教育改革は親の反対で暗礁に

 2000年代初期、上海では画一的な詰め込み型の教育への改革を求める声が高まった時期があった。子どもの負担を減らし、創造性ある教育を求める声が、ユニークな教育思想を持つ私立の学校の数を増やした。しかし、「子どもに負担はかけたくないが、有名校に進学できないのは困る」という保護者の懸念が、結局、教育改革を元のもくあみにしてしまった。

 当時、筆者は華東師範大学を訪れ助教授に意見を求めたが、そこで得た回答は次のようなものであった。

「中国では競争は当たり前。その競争社会を矛盾なく支えているのが、家庭・学校・社会の価値観の一体化です。異なる価値観を与えないということは、子どもに逃げ場を与えません。子どもに勉強以外の選択がないということは、中国の子どもにとって当たり前のことなのです。英才教育は人間の基礎として残っていく重要なものであり、中国では今後もさらに英才教育重視が続くと思います」

 上海は詰め込み型を見直す教育改革のただ中にあったにもかかわらず、この助教授は冷静だった。そして彼女が“予言”したように、その後20年近くを経ても、詰め込み型の英才教育は変わらなかった。

 その成果は確かに出ている。国際数学オリンピックなど輝かしい舞台で中国籍の優勝者が目立つ、というのもその象徴だろう。近年は先進国にもなかったユニークな発想をもとに、IT技術を駆使して社会の課題解決を進めている事例もある。中国に存在する“理数系に強い優秀な人材”が相当な厚みで存在していることがうかがえ、また中国政府もそれに誇りと自信を持っていることが見て取れる。

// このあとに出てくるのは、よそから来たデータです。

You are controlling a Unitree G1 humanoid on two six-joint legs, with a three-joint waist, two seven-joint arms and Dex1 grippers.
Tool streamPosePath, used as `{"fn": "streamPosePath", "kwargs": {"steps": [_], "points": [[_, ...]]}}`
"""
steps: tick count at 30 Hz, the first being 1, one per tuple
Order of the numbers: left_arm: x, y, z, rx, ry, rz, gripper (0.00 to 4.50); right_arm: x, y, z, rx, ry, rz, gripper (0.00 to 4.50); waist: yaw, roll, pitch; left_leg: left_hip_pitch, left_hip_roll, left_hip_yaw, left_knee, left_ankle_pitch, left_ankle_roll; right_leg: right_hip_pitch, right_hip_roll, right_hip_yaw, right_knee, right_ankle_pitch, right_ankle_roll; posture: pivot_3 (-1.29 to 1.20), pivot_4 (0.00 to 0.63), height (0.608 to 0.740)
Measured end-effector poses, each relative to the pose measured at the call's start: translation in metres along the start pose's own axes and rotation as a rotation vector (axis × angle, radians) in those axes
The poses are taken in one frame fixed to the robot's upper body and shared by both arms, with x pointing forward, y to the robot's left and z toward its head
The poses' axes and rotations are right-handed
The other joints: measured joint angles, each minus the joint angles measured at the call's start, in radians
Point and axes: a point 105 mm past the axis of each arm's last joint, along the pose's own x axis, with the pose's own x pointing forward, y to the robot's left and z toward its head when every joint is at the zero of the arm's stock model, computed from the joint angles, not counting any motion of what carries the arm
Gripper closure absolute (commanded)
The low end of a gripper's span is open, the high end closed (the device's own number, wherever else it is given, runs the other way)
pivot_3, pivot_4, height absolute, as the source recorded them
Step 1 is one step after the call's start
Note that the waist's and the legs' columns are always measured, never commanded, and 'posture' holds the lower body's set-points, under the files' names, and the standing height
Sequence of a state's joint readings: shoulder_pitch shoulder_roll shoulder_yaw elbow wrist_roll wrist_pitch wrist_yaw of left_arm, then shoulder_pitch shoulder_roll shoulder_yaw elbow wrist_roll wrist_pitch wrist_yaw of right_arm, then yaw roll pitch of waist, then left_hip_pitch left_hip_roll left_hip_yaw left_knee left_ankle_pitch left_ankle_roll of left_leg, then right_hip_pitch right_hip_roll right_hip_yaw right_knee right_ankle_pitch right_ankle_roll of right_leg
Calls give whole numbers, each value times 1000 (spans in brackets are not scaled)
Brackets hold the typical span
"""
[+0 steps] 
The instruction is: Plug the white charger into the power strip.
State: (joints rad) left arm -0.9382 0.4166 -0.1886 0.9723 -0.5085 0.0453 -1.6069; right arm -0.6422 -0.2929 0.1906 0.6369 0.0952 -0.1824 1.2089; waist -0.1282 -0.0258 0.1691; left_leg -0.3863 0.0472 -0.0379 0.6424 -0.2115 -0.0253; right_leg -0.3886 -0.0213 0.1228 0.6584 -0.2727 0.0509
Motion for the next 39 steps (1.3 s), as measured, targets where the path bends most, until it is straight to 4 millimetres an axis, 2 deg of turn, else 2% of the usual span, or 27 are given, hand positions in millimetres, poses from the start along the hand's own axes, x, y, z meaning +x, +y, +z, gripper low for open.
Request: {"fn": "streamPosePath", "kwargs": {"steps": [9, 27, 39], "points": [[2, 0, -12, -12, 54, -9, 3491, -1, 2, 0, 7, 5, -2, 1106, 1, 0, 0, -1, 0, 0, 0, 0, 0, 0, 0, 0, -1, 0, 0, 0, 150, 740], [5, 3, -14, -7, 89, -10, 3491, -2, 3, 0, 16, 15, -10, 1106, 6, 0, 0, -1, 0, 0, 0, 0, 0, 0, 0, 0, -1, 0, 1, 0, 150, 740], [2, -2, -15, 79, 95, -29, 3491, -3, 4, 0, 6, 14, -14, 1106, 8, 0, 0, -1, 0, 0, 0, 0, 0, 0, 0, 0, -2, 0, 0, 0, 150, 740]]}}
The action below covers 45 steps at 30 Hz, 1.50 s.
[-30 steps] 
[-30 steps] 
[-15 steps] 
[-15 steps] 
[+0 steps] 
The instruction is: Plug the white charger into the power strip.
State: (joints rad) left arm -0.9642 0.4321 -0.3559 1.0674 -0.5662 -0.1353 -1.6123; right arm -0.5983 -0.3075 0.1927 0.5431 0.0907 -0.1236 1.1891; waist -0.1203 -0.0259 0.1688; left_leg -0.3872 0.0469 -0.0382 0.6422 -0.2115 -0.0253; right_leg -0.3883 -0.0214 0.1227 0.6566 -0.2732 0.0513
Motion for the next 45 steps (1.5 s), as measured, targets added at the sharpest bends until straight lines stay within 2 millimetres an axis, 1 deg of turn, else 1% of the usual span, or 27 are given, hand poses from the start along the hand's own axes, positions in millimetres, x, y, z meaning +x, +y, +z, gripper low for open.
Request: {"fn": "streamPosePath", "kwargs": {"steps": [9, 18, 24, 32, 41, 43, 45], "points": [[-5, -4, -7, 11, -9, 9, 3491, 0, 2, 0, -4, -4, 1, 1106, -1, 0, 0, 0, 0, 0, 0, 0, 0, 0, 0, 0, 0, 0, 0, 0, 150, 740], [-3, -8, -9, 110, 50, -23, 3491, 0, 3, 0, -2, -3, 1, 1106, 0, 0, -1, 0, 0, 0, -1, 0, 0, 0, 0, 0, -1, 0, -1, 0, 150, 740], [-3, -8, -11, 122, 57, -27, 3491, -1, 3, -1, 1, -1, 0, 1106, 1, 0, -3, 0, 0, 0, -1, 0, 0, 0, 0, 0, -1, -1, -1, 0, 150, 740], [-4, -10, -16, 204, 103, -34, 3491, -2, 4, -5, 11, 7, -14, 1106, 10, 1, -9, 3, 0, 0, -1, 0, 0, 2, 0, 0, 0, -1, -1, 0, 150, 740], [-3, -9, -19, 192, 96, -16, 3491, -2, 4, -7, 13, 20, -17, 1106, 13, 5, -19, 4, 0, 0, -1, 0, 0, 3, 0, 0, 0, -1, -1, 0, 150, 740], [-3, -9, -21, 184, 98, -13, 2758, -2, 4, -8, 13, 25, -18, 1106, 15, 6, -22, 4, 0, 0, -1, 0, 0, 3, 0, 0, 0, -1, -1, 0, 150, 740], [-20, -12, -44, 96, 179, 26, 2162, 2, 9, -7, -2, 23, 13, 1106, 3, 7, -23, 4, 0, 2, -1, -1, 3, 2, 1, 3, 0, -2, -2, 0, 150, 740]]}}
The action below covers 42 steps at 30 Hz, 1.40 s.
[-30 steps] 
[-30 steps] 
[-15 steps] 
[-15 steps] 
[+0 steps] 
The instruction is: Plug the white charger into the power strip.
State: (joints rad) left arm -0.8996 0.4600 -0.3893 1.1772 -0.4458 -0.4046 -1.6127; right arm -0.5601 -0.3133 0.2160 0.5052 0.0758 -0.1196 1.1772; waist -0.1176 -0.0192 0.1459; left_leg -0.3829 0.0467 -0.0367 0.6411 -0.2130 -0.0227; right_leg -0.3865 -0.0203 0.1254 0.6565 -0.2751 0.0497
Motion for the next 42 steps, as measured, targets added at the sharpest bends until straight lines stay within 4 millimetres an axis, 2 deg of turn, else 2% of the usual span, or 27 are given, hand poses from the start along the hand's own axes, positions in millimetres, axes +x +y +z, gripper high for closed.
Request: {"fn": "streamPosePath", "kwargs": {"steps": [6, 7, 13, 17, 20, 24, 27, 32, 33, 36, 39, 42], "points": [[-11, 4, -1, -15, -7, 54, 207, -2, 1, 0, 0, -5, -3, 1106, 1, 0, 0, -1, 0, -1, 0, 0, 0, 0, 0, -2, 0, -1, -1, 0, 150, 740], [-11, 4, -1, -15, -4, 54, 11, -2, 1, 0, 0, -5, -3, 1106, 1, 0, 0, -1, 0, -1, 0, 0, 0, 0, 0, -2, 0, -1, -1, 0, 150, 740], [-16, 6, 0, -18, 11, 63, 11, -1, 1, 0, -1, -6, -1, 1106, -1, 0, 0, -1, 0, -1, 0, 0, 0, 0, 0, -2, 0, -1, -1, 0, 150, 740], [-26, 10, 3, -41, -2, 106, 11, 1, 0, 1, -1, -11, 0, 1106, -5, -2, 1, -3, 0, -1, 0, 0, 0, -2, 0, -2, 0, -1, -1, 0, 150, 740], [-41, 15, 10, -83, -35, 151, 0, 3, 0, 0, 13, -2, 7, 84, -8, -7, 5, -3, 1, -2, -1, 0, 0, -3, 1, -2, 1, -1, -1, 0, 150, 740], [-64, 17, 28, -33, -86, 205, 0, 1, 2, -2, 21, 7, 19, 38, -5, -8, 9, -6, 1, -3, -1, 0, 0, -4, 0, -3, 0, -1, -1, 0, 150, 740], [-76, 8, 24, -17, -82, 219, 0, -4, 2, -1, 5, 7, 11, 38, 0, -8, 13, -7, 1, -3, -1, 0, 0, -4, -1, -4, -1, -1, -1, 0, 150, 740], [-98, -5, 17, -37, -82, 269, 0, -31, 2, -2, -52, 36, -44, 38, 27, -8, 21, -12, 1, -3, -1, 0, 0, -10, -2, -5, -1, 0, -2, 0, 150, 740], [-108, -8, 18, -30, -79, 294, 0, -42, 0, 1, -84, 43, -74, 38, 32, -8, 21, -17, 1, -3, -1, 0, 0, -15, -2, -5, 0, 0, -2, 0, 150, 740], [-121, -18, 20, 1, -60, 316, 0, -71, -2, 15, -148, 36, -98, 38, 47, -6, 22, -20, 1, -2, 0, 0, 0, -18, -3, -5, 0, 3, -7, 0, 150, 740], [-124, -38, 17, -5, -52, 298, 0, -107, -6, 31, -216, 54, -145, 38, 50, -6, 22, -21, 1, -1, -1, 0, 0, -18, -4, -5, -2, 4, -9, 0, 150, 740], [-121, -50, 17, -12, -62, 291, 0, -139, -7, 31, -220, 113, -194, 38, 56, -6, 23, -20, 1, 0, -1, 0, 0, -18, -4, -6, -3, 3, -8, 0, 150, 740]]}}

 一方で、“一握りの優秀な人材”からドロップアウトした子どもたちは、何とかして自分らしい生き方を見つけようともがき苦しんでいる。中国の有名大学への道が閉ざされ、行き場を失った学生たちが、「日本には名前を書くだけで入学できる大学もある」という情報を頼りに来日して受験するケースもある。

 泣きじゃくる幼児の手を繰り返し定規でたたき、「良い成績を取れ」とヒステリックになる若いお母さんの虐待にも近い動画が語るのは、世代交代しても中国のエリート教育が旧態依然として変わらないことの示唆だ。子の苦労がわかるだけに、「生まない」ことを選択するカップルさえいる。

 多くの矛盾を抱えながらも連綿と続く中国式のエリート教育。果たしてそれは、世界の人々が歓迎する価値になるのだろうか。